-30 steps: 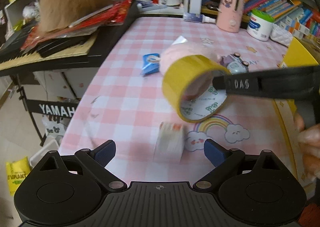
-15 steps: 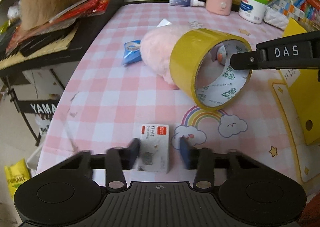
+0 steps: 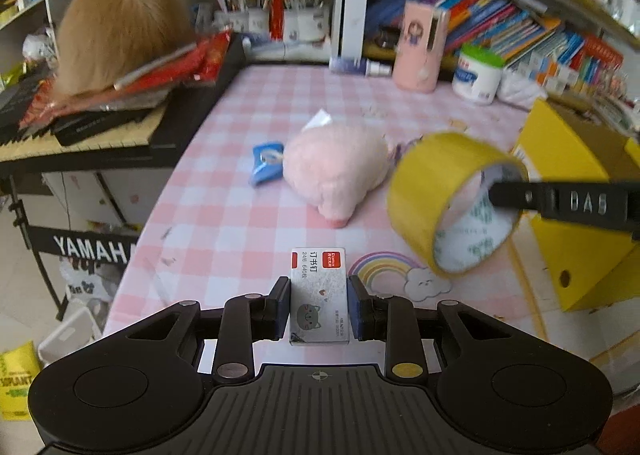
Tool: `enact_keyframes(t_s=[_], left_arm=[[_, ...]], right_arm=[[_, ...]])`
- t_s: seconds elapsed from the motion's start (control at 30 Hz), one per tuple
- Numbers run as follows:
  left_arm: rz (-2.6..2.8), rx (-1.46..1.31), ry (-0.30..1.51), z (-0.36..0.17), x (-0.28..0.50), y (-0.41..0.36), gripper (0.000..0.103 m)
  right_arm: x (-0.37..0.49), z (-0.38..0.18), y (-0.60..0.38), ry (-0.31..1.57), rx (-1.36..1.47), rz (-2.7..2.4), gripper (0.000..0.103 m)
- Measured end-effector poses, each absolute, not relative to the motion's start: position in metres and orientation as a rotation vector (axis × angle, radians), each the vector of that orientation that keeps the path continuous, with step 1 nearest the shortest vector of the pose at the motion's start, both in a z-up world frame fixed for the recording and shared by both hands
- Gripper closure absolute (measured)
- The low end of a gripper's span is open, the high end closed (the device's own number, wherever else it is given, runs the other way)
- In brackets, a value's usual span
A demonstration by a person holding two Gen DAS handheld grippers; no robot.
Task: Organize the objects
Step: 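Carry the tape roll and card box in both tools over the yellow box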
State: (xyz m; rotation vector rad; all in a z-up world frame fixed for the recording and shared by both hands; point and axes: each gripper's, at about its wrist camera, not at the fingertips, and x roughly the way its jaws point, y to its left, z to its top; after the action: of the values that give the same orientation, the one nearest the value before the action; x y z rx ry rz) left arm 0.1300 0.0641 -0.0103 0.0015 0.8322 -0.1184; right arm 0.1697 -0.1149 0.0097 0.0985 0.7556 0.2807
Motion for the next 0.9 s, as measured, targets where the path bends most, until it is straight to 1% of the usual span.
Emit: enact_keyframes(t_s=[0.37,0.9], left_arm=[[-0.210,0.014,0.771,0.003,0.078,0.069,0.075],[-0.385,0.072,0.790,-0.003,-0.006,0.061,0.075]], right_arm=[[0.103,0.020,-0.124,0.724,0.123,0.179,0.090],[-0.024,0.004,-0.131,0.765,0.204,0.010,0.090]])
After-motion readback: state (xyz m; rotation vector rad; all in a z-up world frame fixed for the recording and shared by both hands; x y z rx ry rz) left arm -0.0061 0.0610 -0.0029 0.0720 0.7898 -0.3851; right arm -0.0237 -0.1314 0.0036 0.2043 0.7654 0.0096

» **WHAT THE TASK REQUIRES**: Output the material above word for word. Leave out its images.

» **RESULT OF THE TASK**:
-30 steps: 
-15 steps: 
+0 steps: 
Tool: `enact_keyframes(t_s=[_], left_arm=[[_, ...]], right_arm=[[_, ...]])`
- t_s: seconds elapsed from the motion's start (control at 30 Hz), one per tuple
- Numbers run as follows:
  left_arm: rz (-2.6..2.8), rx (-1.46..1.31), ry (-0.30..1.51), z (-0.36..0.17), x (-0.28..0.50), y (-0.41..0.36), gripper (0.000..0.103 m)
  right_arm: x (-0.37..0.49), z (-0.38..0.18), y (-0.60..0.38), ry (-0.31..1.57), rx (-1.36..1.47), rz (-2.7..2.4), gripper (0.000..0.103 m)
- Measured end-effector poses, each absolute, not relative to the motion's start: position in metres and orientation as a rotation vector (axis × angle, radians), each the vector of that orientation that keeps the path continuous, with step 1 nearest the shortest vector of the pose at the motion's start, both in a z-up world frame fixed for the recording and shared by both hands
- Gripper closure absolute (measured)
- The low end of a gripper's span is open, the high end closed (the device's own number, wherever else it is given, runs the other way)
- In brackets, a value's usual span
A demonstration by a person holding two Gen DAS handheld grippers; no robot.
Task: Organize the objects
Step: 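Carry the tape roll and card box in both tools over the yellow box
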State: (xyz m; rotation vector rad; all in a z-up world frame fixed for the recording and shared by both hands; point and axes: each gripper's, at about its wrist camera, not at the fingertips, and x roughly the way its jaws point, y to its left, z to its top; after the action: of the values that give the same orientation, the one nearest the value before the action; x y z rx ry rz) left arm 0.1300 0.0641 -0.0103 0.0015 0.8322 -0.1184; right arm 0.1697 -0.1149 0.0097 0.0985 0.7556 0.2807
Motion for the next 0.9 s, as measured, targets where the path bends most, until it is straight to 1% of the usual span.
Emit: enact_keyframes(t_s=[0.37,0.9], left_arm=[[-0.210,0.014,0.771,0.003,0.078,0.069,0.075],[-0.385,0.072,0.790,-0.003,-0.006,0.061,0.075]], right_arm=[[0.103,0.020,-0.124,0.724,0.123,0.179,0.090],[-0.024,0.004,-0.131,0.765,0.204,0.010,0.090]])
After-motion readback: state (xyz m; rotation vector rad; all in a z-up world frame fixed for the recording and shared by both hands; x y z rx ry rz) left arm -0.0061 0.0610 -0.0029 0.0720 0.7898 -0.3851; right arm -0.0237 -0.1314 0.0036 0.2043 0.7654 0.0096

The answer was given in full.